# Craiglist...Why can't I post?



## happychick

I have done really well in the past posting large items for sale (furniture, gates, etc) for local pickup on Craigslist. 
Since last fall, whenever I go to make a listing, fill it all out and click contenue - it takes FOREVER to load and then says 'your request cannot be processed, it is to large' or 'your request cannon be processed, server is to busy'.
I tried contacting Craigslist, but they just sent me a automated email to their FAQ. I really want to get some things listed this spring (been clearing out the garage), but I don't what to do. 

I would appreciate any help greatly!


----------



## happychick

I guess nobody knows...I sure haven't been able to figure it out. 
Oh well...


----------



## happychick

Well, I opened a new account as was able to get one posting listed on Craigslist just fine. Now I'm having the same old problem again! Man - is there anyone else out there having the same trouble? What can I do about it? I really REALLY need to sell some things locally.


----------



## Murramarang

Sounds like you have a virus that is attaching to the CL cookie.

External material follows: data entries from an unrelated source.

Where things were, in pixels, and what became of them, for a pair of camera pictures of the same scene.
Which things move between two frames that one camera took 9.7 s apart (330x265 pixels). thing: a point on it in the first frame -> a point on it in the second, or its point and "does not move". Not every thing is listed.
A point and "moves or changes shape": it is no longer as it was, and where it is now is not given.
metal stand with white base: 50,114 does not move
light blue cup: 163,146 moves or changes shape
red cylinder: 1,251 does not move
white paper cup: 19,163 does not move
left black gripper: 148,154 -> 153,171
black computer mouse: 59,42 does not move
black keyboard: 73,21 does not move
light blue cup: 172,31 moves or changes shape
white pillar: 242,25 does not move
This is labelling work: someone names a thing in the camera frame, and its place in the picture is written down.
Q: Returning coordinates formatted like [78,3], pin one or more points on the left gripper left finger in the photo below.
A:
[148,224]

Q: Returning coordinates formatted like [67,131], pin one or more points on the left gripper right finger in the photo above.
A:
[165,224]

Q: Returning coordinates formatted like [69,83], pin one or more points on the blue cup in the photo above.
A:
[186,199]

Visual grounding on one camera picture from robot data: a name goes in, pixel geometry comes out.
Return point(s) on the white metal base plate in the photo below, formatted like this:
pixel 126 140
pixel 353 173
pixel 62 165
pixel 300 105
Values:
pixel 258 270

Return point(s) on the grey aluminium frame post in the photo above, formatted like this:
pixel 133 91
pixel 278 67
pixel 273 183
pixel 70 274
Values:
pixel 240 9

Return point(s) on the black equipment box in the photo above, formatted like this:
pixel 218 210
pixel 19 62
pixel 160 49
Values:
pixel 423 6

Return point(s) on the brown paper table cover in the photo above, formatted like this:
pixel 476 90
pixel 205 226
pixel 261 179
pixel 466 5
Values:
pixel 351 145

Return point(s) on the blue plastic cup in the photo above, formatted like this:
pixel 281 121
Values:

Wipe out your cookies and try again.

(I'm not a CL expert...but its worth a try)


----------



## mitchell3006

We have had some hiccups with them the past few days. Make sure that you keep your picture size small enough. They will slow your add up. Also don't list too many items so that the size of your text portion is not too long. How fast is your internet connection? If it's slow that can cause problems.


----------



## happychick

Thanks for your replies guys, I really appreciate it. 
I have a great internet connection, latest version of Windows, brand new laptop, etc. I have kept the pictures the exact same size as I have done in the past, (not to big), and my text is only ever about a paragraph long...I tried wiping my computer's browsing history/cookies like suggested, but when I went to list it STILL didn't work! I'm glad I'm not the only one experiencing some glitches...What's mysterious is right after I created the new account with Craigslist I posted one listing just fine - but havn't been able to list since.


----------